С новою силою вспыхнул жгучий стыд, и пламя его испепелило самую память о минутном приступе страха. И, когда потухло его зарево, исчезла и тупая, ноющая боль тела, и все оно стало легким, почти неощутимым. Перестала болеть и голова, и мозг заработал с безумной быстротой и такою силой и ясностью, как это случается только при горячке. Губы содрогались от желания говорить, и на язык приходили слова, каких никогда не употреблял Сергей Петрович и не знал. И он говорил, что, если он останется жить теперь, он возненавидит себя, и ему придется выпить такую полную чашу самопрезрения, перед которой яд кажется нектаром. Его «я», то независимое и благородное «я», которое на миг почувствовало себя победителем и испытало безмерную радость торжества смелого духа над слепой и деспотической материей, убьет его, если не убьет яд. И Сергею Петровичу казалось, что он чувствует в себе мощный рост этого «я», чувствует, как поднимается он ввысь, и громовые раскаты его голоса заглушают жалкий писк тела, сильного только ночью. Пусть сгибаются те, кто хочет, а он ломает свою железную клетку. И, жалкий, тупой и несчастный человек, в эту минуту он поднимается выше гениев, королей и гор, выше всего, что существует высокого на земле, потому что в нем побеждает самое чистое и прекрасное в мире – смелое, свободное и бессмертное человеческое я! Его не могут победить темные силы природы, оно господствует над жизнью и смертью – смелое, свободное и бессмертное я!
То, что испытывал Сергей Петрович, было похоже на горделивый и беспорядочный бред мании величия, как думали некоторые, читавшие третье письмо его к Новикову, выдержки из которого мы привели. Писал он его, не одеваясь, на клочке бумаги, оказавшемся счетом от прачки, попало оно к Новикову после долгих мытарств, побывав в полиции и у мирового судьи.
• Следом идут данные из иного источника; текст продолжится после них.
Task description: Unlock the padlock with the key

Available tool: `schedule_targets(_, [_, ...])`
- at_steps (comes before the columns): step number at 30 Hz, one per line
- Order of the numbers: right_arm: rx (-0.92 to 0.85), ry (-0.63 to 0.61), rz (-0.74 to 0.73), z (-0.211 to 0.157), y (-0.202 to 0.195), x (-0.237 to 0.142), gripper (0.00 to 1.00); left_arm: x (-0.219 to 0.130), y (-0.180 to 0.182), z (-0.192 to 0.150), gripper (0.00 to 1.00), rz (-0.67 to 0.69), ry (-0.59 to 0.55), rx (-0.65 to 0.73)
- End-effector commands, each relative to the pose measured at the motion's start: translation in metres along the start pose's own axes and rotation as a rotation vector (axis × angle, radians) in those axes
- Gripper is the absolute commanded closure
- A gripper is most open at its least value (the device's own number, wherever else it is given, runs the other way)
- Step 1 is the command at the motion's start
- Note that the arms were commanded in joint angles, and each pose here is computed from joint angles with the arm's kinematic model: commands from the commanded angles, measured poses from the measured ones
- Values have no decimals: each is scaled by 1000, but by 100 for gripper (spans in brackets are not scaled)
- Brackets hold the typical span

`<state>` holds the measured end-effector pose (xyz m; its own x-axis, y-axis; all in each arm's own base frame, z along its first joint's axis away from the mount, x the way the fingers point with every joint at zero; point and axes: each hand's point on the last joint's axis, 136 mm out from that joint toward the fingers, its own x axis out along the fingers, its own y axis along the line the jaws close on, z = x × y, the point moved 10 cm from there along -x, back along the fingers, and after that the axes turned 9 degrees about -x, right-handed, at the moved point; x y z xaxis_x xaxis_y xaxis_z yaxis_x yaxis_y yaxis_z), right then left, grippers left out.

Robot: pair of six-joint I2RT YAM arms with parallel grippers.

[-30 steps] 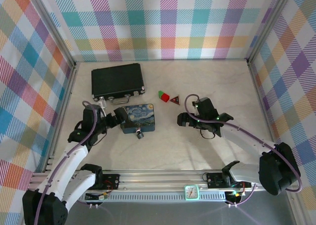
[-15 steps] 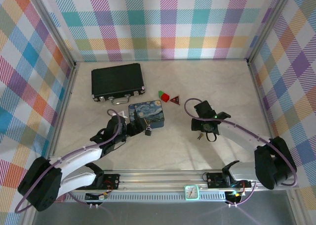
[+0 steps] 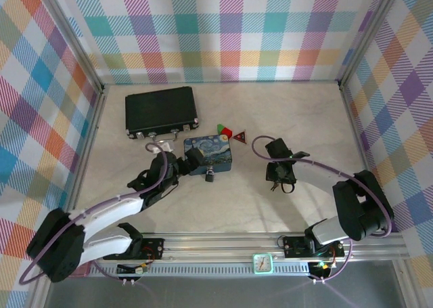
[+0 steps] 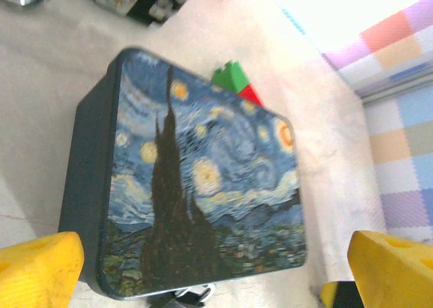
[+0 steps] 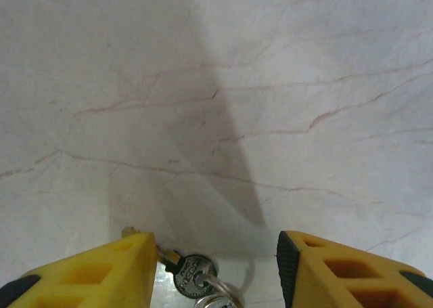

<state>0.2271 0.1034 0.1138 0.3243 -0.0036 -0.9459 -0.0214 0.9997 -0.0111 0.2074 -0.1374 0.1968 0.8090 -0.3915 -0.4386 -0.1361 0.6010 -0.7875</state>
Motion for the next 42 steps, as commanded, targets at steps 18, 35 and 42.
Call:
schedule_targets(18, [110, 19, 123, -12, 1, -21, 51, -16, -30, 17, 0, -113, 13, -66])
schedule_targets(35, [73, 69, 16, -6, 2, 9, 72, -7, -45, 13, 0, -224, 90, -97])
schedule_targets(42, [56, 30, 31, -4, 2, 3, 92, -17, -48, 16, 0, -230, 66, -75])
Тут же, не отходя от стола, он выпил и яд, и, когда пришла горничная с самоваром, Сергей Петрович был уже без сознания. Раствор яда оказался приготовленным неумелыми руками и слабым, и Сергея Петровича поспели отвезти в Екатерининскую больницу, где он скончался только к вечеру.
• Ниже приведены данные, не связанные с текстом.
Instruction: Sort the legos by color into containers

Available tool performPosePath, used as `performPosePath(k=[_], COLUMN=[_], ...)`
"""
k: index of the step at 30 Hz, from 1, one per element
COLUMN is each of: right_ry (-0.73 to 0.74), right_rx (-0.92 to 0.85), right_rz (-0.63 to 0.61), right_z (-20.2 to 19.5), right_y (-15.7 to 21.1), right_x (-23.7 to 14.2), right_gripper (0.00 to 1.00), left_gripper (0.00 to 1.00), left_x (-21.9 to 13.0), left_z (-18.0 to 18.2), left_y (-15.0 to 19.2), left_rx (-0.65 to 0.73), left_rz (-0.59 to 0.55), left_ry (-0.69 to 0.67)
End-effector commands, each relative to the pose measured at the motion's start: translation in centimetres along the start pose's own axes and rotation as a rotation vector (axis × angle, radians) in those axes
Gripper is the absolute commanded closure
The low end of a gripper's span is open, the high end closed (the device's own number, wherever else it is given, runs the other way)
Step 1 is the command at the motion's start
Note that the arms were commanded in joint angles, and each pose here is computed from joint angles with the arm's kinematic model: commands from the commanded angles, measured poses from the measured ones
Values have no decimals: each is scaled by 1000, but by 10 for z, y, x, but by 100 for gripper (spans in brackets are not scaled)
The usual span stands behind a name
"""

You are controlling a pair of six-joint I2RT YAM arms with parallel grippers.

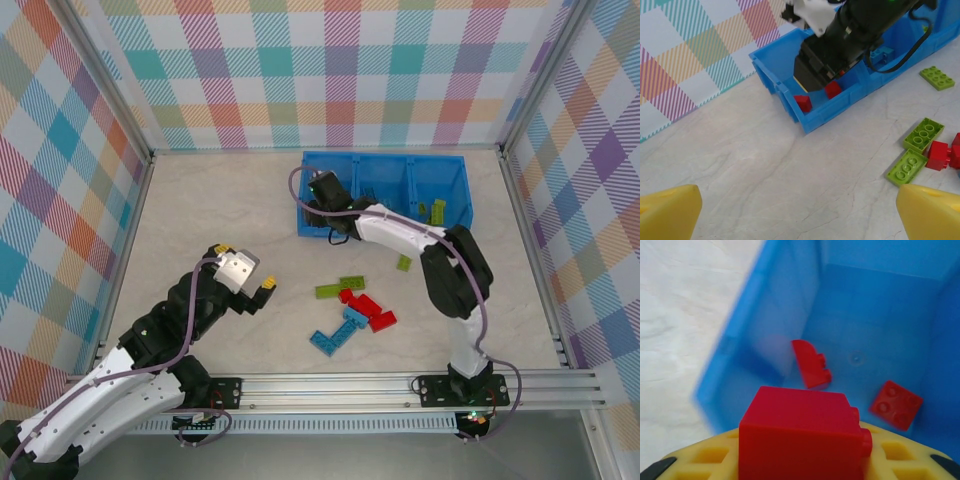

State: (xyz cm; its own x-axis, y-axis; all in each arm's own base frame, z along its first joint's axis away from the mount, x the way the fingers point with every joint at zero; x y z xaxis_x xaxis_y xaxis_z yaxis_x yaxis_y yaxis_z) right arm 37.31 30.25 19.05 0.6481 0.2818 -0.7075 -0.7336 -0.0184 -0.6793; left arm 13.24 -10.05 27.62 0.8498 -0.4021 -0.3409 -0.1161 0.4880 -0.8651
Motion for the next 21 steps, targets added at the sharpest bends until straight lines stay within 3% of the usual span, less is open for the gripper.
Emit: performPosePath(k=[1,2,8,13,15,19,21], right_ry=[17,13,-18,-68,-85,3,54], right_rx=[-46,-49,-35,14,62,181,269], right_rz=[-29,-17,-48,-66,-81,-128,-104], right_z=[-1,1,4,-3,-15,-65,-96], right_y=[-14,-14,-29,-34,-23,26,53], right_x=[9,12,-14,-68,-96,-142,-156], right_gripper=[57,50,39,37,37,38,38], left_gripper=[0,0,0,0,0,0,0], left_x=[0,0,2,0,-4,-16,-13], left_z=[4,4,3,2,-6,-39,-45], left_y=[-5,-5,-3,-3,-3,-1,1], left_rx=[-13,-9,7,19,64,200,213], left_rz=[-9,-7,2,13,-5,-165,-158], left_ry=[-28,-26,-19,-1,119,569,641])
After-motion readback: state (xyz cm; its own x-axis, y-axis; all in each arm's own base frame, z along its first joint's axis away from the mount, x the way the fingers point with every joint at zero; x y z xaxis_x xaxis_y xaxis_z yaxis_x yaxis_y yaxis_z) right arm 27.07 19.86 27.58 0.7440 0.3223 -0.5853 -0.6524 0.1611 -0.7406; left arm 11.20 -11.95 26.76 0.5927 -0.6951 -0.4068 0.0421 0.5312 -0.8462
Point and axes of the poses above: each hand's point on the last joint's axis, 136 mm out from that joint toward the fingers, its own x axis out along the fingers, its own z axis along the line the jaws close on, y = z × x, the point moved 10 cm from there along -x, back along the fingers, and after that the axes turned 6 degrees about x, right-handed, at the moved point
Телеграмма к матери Сергея Петровича запоздала, и она приехала уже после похорон. Студенты, вызвавшие ее, находили, что это к лучшему, так как в гробу, с вскрытым и опорожненным черепом и пятнами на лице, Сергей Петрович был очень нехорош и даже страшен и мог произвести тяжелое впечатление. И все, что она нашла от своего сына, заключалось в книгах и подержанном платье, среди которого была и заношенная тужурка, разорванная под мышками и свежепочиненная.